Support hard drives of differing / mismatched sizes
Enable incremental upgrading of hard drives in batches as small as one
…before someone suggests a dumb choice like ZFS. (ZFS suggestion privileges may be purchased for the low price of gifting me the 3 additional drives necessary to complete the pool.)
Anyway, now that I’ve pissed off half the ZFS fanboys…
I have 2 big hard drives.
I will be using SnapRAID as my backup. With a single data disk, currently there is no point in using MergerFS.
Currently I am leaning towards XFS on both drives.
Data drive:
ext4 can be the easy option, but it’s just so meh.
xfs has some cool features. For example I can put the journal on the boot SSD and get a boost in perf (and some insignificant chunk of extra space). Plus, what else am I gonna do with all that free SSD space?
P.S. I am quite new to linux and not used to its directory structure so I’m taking suggestions on where to put this journal (using btrfs subvolumes).
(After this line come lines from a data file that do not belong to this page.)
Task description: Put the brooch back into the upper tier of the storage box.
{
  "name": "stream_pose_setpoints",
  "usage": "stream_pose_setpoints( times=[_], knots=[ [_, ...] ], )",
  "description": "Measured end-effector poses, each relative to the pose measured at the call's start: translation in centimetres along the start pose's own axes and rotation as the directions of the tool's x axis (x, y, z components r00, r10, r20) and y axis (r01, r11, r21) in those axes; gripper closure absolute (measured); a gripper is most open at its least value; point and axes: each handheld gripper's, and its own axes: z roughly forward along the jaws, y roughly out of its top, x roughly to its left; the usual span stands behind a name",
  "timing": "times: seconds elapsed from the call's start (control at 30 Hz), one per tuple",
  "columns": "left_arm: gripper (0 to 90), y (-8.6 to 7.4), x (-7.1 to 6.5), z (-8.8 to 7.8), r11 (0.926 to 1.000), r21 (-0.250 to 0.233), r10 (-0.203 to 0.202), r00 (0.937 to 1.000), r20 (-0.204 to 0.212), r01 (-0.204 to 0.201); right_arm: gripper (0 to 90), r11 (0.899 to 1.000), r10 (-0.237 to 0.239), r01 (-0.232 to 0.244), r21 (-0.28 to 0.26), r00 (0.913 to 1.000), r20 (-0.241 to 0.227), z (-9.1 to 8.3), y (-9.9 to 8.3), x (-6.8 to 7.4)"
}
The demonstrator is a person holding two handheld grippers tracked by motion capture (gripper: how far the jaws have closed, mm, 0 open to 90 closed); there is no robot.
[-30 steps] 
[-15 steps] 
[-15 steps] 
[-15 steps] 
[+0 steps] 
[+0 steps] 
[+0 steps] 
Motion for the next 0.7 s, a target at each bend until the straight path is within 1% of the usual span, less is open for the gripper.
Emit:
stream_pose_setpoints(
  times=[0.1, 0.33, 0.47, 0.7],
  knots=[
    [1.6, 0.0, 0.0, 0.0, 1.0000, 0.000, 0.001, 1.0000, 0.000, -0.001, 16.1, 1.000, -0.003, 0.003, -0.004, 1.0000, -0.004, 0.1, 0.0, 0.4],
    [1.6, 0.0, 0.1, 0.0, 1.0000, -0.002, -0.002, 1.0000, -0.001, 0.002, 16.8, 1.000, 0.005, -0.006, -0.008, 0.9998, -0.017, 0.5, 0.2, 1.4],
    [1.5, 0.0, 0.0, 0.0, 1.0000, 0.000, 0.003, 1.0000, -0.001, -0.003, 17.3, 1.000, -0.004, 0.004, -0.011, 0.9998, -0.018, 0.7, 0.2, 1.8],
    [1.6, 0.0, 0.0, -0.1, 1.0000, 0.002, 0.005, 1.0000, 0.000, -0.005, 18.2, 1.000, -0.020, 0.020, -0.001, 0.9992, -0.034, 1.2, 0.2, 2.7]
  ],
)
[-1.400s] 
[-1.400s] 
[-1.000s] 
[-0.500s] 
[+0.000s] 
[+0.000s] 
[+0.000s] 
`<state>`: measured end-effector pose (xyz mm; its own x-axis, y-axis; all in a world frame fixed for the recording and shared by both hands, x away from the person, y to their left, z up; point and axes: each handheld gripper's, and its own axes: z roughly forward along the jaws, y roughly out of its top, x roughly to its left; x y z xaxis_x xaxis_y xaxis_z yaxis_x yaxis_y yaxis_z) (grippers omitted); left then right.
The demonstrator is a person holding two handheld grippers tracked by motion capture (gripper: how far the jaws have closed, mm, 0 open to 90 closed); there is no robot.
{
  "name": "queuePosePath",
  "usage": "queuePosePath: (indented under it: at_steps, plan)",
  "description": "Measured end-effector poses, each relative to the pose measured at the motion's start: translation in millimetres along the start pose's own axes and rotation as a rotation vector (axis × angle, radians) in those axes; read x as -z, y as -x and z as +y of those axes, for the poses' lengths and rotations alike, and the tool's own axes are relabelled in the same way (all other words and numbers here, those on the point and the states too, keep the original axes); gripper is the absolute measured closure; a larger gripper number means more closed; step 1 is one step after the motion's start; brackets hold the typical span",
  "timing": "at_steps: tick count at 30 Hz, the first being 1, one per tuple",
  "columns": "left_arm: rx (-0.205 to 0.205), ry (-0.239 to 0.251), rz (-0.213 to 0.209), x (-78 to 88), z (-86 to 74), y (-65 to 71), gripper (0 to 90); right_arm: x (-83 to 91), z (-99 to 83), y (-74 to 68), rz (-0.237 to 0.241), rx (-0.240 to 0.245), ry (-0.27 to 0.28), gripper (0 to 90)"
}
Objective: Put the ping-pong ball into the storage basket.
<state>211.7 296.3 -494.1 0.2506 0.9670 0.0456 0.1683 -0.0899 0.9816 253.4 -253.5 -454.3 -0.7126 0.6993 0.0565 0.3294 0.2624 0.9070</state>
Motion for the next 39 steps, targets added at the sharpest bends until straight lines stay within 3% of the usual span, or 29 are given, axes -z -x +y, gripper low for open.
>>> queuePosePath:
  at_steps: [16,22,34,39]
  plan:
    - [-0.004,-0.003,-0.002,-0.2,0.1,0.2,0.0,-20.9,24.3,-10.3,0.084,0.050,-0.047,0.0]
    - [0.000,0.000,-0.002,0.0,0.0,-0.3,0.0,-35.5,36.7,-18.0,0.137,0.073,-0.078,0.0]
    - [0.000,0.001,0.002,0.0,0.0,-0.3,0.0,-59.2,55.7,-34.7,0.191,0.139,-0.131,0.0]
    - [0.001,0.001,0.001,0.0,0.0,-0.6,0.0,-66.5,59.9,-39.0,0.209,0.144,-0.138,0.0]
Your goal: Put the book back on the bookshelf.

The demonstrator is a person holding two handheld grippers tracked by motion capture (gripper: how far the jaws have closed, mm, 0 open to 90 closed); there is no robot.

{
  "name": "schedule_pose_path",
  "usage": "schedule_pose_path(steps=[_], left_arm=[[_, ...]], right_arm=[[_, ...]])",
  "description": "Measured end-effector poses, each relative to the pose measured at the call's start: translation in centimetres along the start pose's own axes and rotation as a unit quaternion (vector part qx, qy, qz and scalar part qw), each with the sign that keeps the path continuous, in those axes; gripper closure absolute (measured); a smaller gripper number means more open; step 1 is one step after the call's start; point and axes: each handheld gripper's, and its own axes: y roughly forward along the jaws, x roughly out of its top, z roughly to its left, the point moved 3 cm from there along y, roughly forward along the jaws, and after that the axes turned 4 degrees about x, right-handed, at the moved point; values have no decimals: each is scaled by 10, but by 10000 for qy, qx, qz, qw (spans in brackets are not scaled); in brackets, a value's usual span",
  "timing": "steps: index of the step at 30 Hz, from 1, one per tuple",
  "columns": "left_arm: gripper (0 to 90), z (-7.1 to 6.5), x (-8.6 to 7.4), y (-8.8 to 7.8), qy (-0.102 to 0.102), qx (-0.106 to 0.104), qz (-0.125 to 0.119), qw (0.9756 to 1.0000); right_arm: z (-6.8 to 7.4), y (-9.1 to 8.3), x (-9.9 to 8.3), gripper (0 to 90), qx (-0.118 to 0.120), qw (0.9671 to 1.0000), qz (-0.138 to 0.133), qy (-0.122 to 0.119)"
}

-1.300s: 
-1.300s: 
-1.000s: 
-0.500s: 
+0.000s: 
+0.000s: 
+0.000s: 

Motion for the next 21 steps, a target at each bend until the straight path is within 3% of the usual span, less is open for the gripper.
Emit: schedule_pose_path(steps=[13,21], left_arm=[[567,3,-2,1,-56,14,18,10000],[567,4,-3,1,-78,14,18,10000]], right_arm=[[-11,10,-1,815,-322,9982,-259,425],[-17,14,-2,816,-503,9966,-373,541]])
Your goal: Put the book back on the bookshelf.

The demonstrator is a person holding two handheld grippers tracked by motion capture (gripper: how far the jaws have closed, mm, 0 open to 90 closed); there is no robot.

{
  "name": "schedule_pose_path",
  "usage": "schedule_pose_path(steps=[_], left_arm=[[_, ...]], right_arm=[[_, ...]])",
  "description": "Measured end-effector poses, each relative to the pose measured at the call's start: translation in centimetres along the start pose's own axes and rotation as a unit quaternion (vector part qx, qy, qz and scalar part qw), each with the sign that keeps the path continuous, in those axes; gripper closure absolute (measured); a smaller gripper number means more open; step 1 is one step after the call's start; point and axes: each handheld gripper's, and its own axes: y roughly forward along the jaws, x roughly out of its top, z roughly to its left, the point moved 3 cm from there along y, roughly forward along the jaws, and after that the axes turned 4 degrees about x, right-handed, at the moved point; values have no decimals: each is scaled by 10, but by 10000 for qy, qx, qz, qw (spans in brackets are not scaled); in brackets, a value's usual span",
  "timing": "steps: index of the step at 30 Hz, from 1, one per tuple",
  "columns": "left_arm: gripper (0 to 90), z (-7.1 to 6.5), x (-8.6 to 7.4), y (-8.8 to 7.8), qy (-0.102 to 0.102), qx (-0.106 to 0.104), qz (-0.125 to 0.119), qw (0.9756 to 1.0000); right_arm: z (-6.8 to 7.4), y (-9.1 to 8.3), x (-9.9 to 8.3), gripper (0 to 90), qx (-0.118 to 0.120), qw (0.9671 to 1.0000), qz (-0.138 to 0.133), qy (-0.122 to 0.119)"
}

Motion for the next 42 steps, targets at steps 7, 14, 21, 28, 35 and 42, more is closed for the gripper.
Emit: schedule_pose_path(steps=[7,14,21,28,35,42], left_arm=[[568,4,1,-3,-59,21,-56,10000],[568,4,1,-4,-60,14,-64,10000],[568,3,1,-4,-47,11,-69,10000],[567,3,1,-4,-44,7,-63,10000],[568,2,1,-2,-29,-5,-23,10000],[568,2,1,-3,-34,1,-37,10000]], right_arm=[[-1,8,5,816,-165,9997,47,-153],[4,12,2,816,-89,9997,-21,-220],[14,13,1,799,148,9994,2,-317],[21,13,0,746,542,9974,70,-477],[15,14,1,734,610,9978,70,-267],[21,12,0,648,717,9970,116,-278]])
The other option is btrfs. It has some really cool features like snapshots and transparent compression - the usefulness of which is questionable on what is supposed to be a media library, with already compressed data. Tho it’s probably gonna have some amount of small, highly compressible files. Subvolumes with the correct mount options could be neat. Snapshots, I’m not sure I have a use for.
Parity drive:
The parity drive cannot be ext4, because SnapRAID stores parity as a single file and ext4 has a max file size limit lower than the capacity of my drive.
xfs would avoid this problem and be the other simple choice.
btrfs is all nice and fancy, but I’m not sure the parity drive would benefit from compression much. Snapshots could be cool tho. For those that are aware, windows has something called Volume Shadow Copy. It basically makes incremental backups of a file. The combination of SnapRAID’s parity file + taking regular snapshots of it can potentially implement the same mechanism. How to manage and automate that, I have no idea.
You know you can run ZFS with a single disk, right?
I’m not sure about ext4 vs xfs, but btrfs gives you the ability to scrub and verify that your data is still in tact. For long term data storage this is really useful because when your drive starts to fail you can verify that there hasn’t been any damage.
Snapshots can also be really useful for both local and remote data backups in conjunction with a tool like btrbk. Local backups allow for quick restore when you accidentally (or someone else maliciously i.e. ransomware) delete a file. btrfs (and zfs) snapshots are efficient in the sense that they do not us additional storage space for multiple copies unless necessary.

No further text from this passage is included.